Who would stop to help a stranger get back on the road?

winding freeway with blue sky overhead
Credit: Getty Images/iStockphoto

I cruised down the wide-open freeway in my red Chevy pickup and glanced at the dashboard clock. 5:30 AM. Only a few hours till I’d arrive in Ellsworth, Michigan, my hometown. After a weekend in Detroit visiting my fiancé’s family, it was time to get back to work. I had a plumbing job at 9:00, sharp. I stepped on the gas, picked up speed, and… Pop! That noise didn’t sound good.

My eyes darted to the rearview mirror. A black rubber strip had whipped out from underneath my truck and fallen to the road behind me, dancing in a long coil as it settled on the asphalt. The engine belt!

I shifted into neutral and pulled onto the shoulder. Without an engine belt, my truck’s battery would die in minutes. I was the only car on the road, and I didn’t have a cell phone to call for help. Now what?

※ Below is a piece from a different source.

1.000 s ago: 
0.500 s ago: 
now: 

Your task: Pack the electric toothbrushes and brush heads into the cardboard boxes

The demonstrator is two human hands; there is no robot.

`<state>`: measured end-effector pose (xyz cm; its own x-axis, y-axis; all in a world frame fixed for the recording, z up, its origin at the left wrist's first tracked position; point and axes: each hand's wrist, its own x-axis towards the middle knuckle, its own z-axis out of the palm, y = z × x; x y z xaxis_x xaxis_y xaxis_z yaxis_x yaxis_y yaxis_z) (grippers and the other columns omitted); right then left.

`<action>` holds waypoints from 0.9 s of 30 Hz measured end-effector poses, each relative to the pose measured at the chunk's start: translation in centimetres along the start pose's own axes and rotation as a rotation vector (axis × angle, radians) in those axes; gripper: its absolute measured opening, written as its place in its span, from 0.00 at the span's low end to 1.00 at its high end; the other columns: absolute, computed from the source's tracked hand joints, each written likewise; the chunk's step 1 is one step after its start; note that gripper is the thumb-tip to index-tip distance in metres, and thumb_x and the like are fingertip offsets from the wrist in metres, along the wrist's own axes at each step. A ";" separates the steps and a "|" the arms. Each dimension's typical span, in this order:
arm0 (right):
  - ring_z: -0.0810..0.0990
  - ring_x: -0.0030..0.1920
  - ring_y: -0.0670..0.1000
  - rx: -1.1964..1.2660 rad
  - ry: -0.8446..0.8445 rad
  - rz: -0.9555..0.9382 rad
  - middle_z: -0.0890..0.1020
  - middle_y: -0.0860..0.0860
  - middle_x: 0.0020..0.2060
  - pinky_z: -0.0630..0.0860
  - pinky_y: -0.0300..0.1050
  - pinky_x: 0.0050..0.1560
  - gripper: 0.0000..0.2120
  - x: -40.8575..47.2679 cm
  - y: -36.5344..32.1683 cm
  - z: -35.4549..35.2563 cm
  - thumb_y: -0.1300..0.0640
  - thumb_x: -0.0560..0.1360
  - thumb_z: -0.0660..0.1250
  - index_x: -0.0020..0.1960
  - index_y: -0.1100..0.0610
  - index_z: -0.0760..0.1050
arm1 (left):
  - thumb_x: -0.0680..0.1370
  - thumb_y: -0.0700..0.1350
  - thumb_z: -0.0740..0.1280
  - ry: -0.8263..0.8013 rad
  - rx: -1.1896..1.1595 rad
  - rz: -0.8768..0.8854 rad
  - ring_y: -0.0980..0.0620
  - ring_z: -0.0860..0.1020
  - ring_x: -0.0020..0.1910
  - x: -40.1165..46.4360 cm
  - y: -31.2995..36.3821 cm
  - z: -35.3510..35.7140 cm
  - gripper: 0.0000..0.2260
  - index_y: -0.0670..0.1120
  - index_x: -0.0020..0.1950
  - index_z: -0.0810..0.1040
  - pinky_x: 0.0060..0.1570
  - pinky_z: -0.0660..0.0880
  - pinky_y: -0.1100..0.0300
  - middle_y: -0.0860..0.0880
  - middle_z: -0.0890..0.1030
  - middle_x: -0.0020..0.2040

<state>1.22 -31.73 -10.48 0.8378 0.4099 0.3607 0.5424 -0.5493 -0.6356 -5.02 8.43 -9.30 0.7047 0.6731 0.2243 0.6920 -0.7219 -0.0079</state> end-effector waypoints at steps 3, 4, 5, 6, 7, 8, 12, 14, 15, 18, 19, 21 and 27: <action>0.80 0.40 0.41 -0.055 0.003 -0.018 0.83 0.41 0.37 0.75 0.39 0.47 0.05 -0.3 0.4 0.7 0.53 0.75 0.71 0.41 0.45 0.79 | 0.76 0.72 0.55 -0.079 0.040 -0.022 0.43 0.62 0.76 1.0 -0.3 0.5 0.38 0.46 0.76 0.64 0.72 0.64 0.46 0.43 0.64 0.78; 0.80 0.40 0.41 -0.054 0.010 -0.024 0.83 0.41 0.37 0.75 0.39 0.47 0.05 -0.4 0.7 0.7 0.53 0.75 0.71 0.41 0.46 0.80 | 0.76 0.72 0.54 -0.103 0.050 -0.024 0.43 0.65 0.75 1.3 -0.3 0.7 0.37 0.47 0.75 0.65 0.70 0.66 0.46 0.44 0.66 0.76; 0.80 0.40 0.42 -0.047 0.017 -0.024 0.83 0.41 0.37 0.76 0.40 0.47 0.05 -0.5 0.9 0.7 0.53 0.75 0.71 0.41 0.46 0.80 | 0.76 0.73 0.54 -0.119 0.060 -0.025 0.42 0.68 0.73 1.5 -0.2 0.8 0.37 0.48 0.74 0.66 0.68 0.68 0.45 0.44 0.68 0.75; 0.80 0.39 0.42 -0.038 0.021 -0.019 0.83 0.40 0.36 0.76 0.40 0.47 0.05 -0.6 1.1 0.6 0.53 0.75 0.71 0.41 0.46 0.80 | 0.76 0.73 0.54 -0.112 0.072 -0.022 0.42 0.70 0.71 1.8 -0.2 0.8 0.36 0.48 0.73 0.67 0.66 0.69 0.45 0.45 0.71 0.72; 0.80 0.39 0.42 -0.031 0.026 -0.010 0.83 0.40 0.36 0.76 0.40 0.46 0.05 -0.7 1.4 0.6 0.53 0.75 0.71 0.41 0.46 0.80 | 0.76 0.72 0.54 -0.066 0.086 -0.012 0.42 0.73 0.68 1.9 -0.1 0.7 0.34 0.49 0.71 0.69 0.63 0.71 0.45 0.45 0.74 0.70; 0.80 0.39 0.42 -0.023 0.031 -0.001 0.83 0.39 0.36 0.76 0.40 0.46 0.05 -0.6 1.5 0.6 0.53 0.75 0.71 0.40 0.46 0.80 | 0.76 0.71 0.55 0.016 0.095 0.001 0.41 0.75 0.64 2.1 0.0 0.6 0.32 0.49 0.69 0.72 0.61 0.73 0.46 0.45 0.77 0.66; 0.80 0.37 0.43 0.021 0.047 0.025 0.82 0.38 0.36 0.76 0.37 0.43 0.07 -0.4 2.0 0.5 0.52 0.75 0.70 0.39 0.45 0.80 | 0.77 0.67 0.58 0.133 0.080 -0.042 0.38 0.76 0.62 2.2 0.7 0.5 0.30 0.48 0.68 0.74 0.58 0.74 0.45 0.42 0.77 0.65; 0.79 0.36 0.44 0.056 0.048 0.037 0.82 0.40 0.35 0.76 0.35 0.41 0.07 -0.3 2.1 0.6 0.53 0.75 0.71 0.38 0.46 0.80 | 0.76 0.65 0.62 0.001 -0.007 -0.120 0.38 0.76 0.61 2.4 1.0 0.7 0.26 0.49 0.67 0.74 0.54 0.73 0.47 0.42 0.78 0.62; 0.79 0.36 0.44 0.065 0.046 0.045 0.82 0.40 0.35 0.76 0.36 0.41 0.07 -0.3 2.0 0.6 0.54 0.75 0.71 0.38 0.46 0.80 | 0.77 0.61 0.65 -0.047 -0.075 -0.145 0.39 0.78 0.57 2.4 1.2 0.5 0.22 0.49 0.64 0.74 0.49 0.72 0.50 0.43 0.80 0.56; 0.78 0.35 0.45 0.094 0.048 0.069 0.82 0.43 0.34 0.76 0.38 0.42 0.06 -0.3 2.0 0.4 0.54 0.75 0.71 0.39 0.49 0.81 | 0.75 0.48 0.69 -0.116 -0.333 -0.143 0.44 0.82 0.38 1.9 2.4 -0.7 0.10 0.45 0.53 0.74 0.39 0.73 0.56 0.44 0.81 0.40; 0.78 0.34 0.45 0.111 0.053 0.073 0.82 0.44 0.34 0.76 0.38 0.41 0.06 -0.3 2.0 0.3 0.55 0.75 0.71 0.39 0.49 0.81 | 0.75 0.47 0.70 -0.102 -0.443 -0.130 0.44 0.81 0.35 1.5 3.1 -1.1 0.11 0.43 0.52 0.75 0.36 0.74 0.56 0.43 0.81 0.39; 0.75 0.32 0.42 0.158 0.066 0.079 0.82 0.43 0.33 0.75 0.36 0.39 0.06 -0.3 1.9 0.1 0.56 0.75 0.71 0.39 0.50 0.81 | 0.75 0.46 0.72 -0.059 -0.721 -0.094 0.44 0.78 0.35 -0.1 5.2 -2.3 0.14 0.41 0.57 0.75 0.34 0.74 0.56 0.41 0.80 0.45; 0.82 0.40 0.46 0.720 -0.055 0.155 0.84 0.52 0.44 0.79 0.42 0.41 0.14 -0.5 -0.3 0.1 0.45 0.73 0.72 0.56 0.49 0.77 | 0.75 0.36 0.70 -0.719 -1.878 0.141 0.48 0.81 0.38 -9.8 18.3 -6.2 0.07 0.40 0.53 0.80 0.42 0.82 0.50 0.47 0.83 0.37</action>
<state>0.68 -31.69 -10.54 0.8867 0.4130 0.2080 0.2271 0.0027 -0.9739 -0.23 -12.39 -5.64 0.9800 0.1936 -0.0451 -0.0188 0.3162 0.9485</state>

I needed a miracle. Or someone like my dad, a top-notch mechanic back in Ellsworth. Everyone there knew Keith VanderArk as the kind of guy who’d give a stranger the shirt off his own back. If he drove past a waylaid traveler, he’d do everything he could to get them back on the road and wouldn’t ask for a cent in return. People like Dad were a rarity.

I’d been stranded a good hour when an 18-wheeler pulled up behind me. A big, hulking trucker stepped out. “Mind if I take a look?” He popped the hood, examined my engine. “My son has an auto garage a few miles away,” he said. “Hop in.”

Should I trust this guy? I glanced at the clock. If I wanted to make my appointment, I didn’t have a choice.

A minute later I was at the garage. His son had the exact belt my Chevy needed, and they even offered to install it, on the house. “Where you headed?” the trucker asked.

“Ellsworth,” I replied.

“I know a guy from there,” he said. “Once, my truck broke down along the freeway at 4 AM in a blizzard. I’d just started a new job. I thought that might be the end of it! Until a stranger stopped by, a mechanic. That guy saved my neck and wouldn’t take a cent.”

“Do you remember his name?” I asked.

“I sure do,” he said. “Keith VanderArk. Know him?”